Exercise instructions: Among the lines below, restate word for word only those from the line with "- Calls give" through the line with "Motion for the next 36", with both end lines kept.
Record excerpts: Begin
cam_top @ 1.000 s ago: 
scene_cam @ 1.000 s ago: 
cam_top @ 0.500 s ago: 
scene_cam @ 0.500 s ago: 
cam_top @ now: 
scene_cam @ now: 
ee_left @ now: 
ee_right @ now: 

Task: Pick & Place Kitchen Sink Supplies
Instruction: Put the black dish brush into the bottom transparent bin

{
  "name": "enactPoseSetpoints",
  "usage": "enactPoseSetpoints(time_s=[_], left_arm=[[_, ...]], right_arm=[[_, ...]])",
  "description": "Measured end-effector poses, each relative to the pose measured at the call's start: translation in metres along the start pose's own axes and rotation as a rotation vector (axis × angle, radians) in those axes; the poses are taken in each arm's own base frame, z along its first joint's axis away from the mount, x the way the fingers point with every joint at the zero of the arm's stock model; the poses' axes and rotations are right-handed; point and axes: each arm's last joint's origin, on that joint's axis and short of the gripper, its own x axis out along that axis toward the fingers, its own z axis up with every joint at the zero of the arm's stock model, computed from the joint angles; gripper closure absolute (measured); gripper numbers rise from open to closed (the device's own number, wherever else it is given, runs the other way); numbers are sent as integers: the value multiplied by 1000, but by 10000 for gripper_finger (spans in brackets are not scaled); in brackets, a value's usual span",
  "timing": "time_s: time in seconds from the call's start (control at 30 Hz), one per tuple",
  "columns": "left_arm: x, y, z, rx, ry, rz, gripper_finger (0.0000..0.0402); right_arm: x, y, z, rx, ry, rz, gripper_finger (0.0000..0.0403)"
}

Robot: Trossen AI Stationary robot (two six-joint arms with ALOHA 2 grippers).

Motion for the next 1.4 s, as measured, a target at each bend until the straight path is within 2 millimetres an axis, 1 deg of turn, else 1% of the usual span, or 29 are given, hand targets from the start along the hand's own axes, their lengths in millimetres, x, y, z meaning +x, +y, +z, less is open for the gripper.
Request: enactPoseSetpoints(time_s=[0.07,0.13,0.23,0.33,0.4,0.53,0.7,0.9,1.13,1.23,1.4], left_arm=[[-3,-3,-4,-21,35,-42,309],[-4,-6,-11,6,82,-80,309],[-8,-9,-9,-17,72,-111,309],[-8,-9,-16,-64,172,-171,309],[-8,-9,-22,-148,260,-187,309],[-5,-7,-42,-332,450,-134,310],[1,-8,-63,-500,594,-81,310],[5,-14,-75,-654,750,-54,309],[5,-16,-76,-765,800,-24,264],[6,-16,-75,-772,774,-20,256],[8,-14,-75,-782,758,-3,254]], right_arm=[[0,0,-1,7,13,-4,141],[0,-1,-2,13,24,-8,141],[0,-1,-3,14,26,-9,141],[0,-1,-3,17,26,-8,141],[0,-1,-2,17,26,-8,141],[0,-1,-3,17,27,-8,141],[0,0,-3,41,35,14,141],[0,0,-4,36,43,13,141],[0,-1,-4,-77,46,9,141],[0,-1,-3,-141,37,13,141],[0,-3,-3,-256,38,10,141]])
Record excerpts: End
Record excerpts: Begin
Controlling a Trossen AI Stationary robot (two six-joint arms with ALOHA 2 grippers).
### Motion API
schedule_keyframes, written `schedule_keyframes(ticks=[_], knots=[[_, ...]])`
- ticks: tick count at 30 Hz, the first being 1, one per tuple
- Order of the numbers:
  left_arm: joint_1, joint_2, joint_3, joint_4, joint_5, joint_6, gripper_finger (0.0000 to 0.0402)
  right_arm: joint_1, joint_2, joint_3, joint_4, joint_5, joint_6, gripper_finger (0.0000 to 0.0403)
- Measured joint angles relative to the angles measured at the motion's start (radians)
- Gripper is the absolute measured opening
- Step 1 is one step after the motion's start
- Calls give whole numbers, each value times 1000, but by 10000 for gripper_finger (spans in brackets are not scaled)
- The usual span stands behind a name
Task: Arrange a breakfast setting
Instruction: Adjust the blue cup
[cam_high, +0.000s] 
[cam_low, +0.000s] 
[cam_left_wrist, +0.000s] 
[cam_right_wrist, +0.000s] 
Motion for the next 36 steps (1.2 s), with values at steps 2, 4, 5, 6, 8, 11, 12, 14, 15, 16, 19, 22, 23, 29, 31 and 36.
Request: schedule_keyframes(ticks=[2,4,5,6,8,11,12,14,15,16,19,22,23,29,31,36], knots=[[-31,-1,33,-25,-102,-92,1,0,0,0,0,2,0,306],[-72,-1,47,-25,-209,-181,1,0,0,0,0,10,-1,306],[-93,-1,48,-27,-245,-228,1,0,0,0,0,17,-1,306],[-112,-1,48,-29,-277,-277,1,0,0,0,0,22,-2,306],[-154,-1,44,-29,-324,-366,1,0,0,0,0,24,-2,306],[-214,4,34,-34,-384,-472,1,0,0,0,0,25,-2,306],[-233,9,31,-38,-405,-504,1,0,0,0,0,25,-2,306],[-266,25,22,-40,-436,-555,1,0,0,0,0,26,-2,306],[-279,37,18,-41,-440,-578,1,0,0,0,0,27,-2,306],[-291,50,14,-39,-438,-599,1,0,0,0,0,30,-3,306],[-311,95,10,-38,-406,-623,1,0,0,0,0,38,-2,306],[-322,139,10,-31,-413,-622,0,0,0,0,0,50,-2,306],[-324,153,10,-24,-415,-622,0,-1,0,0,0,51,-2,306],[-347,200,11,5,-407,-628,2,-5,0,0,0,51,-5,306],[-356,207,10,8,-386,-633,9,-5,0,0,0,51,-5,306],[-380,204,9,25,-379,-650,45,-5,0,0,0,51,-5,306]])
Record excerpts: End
Expected answer:
- Calls give whole numbers, each value times 1000, but by 10000 for gripper_finger (spans in brackets are not scaled)
- The usual span stands behind a name
Task: Arrange a breakfast setting
Instruction: Adjust the blue cup
[cam_high, +0.000s] 
[cam_low, +0.000s] 
[cam_left_wrist, +0.000s] 
[cam_right_wrist, +0.000s] 
Motion for the next 36 steps (1.2 s), with values at steps 2, 4, 5, 6, 8, 11, 12, 14, 15, 16, 19, 22, 23, 29, 31 and 36.

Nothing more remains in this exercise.